While the above description implies that braking is either enabled or disabled, the invention is not so limited. The brake configuration is not necessarily only two states (braking or not). It is within the scope of the invention to control the interface between the two motors with high accuracy, allowing for a wide spectrum of resistances. A simple pulse-width modulation (PWM) controller system (not shown) can be used to vary the aggregate time during which the two motors are opposing each other. FIG. 5a illustrates the connections between the motor poles being controlled with high accuracy by switching them with relays 260, such as solid state bi-lateral switches. By varying the percentage of time that the oscillating control line is high, the braking force can be directly affected as shown in FIG. 5b. This allows for a wide variety of braking techniques.

While the above description utilizes opposing electric motors to create the required tactile resistance, the invention is not so limited. For example, a single electric motor can be utilized in the present invention, as shown in FIG. 16. In this mode, the two leads of the motor 200 are connected via a relay 260 or other switching device. When there is no obstruction present, the relay 260 remains open. In this mode, the leads of the motor can be used to supply power as described above. When an obstruction is detected on the opposite side of the door, the controller closes the relay 260, thereby shorting the leads of the motor 200. This presents a very large load to the motor, making it more difficult to move the door. Furthermore, other force feedback devices are also applicable in the present invention.

FIG. 6 shows a second embodiment of the force feedback device. In this embodiment, the resistance is provided by the movement of paddles through a viscous fluid. The force feedback device has a cylinder 300, containing a viscous fluid 310. One or more rotating paddles 320 are inserted into the cylinder 300. The paddles 320 have a center of rotation that corresponds to the center of the cylinder 300. The paddles 320 also have some mechanism by which the fluid can move around them.
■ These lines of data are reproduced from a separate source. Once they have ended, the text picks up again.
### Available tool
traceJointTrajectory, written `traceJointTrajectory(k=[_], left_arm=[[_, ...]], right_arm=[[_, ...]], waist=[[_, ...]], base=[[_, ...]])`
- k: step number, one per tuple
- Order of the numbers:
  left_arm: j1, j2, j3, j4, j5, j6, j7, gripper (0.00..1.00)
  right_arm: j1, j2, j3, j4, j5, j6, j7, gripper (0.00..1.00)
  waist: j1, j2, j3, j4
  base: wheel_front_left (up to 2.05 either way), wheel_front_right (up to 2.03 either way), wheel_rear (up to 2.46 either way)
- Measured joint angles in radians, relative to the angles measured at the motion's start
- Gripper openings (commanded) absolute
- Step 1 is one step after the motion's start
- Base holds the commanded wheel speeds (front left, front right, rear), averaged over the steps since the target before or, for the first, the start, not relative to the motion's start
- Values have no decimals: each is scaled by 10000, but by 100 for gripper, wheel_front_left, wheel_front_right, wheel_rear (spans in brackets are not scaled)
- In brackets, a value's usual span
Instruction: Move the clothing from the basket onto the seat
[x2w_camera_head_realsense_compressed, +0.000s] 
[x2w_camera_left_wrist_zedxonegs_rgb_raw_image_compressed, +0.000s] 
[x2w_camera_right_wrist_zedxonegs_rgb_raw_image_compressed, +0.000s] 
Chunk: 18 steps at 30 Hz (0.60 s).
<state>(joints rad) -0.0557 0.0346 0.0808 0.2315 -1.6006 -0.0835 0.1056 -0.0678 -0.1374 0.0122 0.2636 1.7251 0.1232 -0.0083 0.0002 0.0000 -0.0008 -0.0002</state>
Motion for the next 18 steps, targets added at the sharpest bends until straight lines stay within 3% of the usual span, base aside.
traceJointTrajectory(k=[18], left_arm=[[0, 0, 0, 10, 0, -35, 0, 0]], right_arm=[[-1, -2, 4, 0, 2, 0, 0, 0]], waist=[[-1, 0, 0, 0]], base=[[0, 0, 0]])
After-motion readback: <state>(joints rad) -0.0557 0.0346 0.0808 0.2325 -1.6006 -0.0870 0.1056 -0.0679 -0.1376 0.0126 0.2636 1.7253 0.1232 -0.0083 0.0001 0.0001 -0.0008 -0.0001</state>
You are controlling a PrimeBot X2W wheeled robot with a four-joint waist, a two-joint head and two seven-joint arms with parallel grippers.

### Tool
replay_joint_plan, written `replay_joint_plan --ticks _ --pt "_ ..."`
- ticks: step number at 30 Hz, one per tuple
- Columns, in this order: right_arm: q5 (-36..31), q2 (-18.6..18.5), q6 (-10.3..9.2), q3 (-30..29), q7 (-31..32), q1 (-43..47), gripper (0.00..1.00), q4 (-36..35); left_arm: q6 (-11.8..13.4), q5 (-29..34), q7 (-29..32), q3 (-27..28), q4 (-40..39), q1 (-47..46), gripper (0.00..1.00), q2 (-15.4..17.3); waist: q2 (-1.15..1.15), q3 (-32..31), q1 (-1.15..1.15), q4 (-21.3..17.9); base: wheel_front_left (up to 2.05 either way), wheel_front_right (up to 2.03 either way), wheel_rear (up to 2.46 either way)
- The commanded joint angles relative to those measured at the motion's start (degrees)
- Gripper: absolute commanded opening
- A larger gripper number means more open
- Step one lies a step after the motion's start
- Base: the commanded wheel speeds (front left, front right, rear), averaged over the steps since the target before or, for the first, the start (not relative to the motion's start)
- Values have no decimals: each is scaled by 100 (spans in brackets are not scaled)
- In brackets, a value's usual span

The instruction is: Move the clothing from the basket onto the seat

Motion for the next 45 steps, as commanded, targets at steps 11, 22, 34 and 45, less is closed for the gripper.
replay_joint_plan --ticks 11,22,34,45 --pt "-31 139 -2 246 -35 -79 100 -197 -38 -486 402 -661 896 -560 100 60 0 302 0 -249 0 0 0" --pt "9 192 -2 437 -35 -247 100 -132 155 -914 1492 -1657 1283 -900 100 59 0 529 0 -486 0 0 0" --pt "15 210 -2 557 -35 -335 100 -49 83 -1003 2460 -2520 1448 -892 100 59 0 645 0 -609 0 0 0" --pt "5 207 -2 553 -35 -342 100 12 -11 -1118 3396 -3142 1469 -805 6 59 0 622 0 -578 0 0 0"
In FIG. 6, the paddles 320 are shown with holes 330, through which the fluid can pass. In an alternate embodiment, the paddles 320 do not extend completely to the cylinder walls, allowing the fluid to pass between the paddles and the cylinder 300. A spindle 340 rotates in response to the movement of the door. This spindle 340 can be based on the angle 170 shown in the mechanical configuration of FIG. 2. Alternatively, those skilled in the art will recognize that other methods can be used to design a spindle whose movement corresponds to that of the door.

In the preferred embodiment, the spindle 340 moves whenever the door is moved, regardless of whether an obstruction is present. Rather, the presence of an obstruction physically couples the spindle 340 and the paddles 310. In other words, the spindle 340 is not physically coupled to the paddles 310 unless an obstruction is present. Thus, the paddles are not forced to rotate unless an obstruction is present. In the preferred embodiment, a solenoid 350 is used to move the spindle and/or paddles to allow this coupling action to occur. In one embodiment, the cylinder, paddles and spindle are configured such that gravity biases the device into the normal state, where the force feedback device is inactive. This saves power, as this is expected to be the typical condition. However, one may also configure the unit such that gravity biases the device into the braking state.

FIG. 7 illustrates another embodiment of the force feedback device. In this embodiment, a friction plate 400 is added to the top surface of the door, and designed so as to follow the sweep of the door. A friction device 410 is then affixed to the doorframe above the door, in alignment with the friction plate 400, as shown in FIG. 7b. The friction device 410 is a device which contacts the friction plate 400 when the sensor indicates an obstruction is present. In one embodiment, shown in FIG. 7c, the device is capable of rotary movement, such as a wheel 420. A solenoid 430 is used to either move the device into contact with the plate, or move the device 410 away from the plate 400. In some embodiments, the solenoid 430 is either activated, or deactivated, allowing the system to have two states, normal and braking. In other embodiments, a PWM controller as described above is used to vary the force with which the friction device presses onto the friction plate 400.

The embodiment of FIG. 7 can be varied. For example, the friction plate can be affixed to the door frame, and the friction device can be affixed to the door. Alternatively, the friction device can be installed near the bottom of the door. In this configuration, it extends to touch the floor in braking mode, and recedes in normal mode. In this mode, the friction device may rotate as shown in FIG. 7c. Alternatively, it may be a non-movable device, in which the operation must overcome the friction caused by the contact of the friction device with the floor.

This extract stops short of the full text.